Authors: Thomas Wharton
Tell me now, daughter of Skald
, the dragon said.
What do you see?
There was something at the foot of the hill, a little cottage. She knew without knowing how she knew that it had been Rowen’s home when she was a child and that it was a day’s walk from Fable. No distance at all for the dragon when it came time for him to rise again. Then her gaze seemed to sharpen, as if her eyes had turned to crystal, and she saw farther and farther.
“I see high mountains, Old One,” she said. “I see the place where you were born, a wall of ice towering into the sky. I see that you were once mightier than anything in the Realm. Your body was the rivers, the streams. The rain. Your wings were the clouds. You were everywhere.”
Our life is long. It flows forward and backward through the river of time. We are seeing what once was and may be again. If we do not fail
.
Freya wandered then through visions and memories that were both the dragon’s and her own. She saw her city as the dragon saw it, from a great height; saw her fellow Skaldings preparing for siege and war. And then her vision swooped down and she saw her father, hammering sword blades on his anvil. She saw her little brother and her mother at the doorway of the house, looking out into the dark and cold. Wondering where Freya was and what was happening to her.
She reached out a hand. They were so close, right in front of her. She could almost touch them. Her vision clouded with tears and then the voice of ice returned, thundering through her.
Turn our sight to where we are now
, the voice commanded.
Look and tell me what is happening on the borders of this country
.
Freya’s vision tore itself away from Skald and rushed back over the miles to the edge of the Bourne. It seemed that what she saw was happening at this moment, but it had also happened not long ago and yet was about to happen. She looked and then she tried to find words for what she saw.

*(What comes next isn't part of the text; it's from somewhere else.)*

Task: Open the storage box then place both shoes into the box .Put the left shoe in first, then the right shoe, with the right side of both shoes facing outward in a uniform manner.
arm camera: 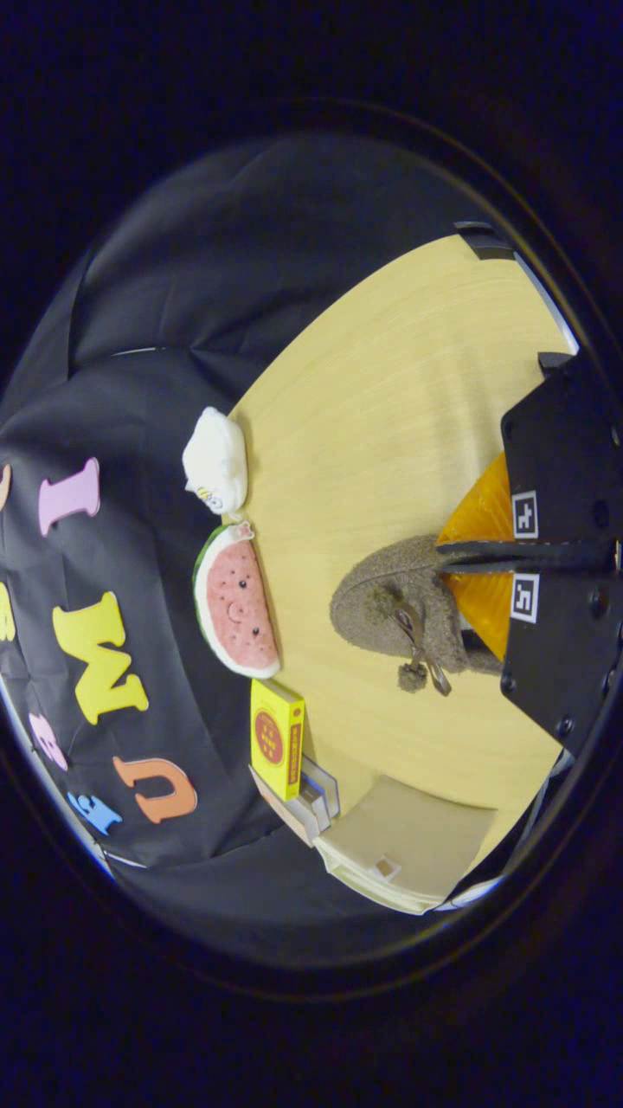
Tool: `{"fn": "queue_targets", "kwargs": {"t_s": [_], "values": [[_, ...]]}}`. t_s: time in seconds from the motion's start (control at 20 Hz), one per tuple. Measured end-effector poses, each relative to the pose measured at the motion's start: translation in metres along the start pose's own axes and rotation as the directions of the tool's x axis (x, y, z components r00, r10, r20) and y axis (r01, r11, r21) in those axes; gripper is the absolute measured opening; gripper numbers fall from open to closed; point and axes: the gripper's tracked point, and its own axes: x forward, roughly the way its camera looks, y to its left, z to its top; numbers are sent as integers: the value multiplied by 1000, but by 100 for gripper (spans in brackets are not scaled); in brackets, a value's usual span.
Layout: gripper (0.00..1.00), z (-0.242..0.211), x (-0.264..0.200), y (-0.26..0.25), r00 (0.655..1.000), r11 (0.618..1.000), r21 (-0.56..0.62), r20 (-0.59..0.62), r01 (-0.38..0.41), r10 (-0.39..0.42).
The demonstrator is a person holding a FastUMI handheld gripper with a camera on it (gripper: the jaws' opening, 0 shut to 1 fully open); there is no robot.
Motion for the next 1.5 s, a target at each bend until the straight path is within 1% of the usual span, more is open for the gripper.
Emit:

She saw the day come, the sun lifting over the dark hills to the east. She saw the thin silver ribbons of the streams, and the deserted fields and farmhouses, and the folk upon the roads, riding and walking, driving goats and cattle, most of them hurrying southward, bringing with them the few possessions they could carry. To the north she saw a great gathering of Nightbane like a dark stain on the earth, moving along the road toward the rocky, steep-sided pass that was the way into the Bourne.
The citadel of Annen Bawn was there, an arch of stone over the place where the pass was narrowest. She saw the swarm of Nightbane flood into the gorge until it was stopped at the citadel walls like a raging torrent breaking upon a dam. She saw the defenders mustering on their battlements and walls. She saw a hail of arrows, and men and monsters screaming, falling, dying. She saw the great iron battering ram hammering at the gates, and with each blow she felt the stones of the walls shudder. The gates had been reinforced and they held. For now they held. Then her gaze swept north again, to a dark line on the horizon. Something still distant but moving swiftly, raising a great cloud of dust.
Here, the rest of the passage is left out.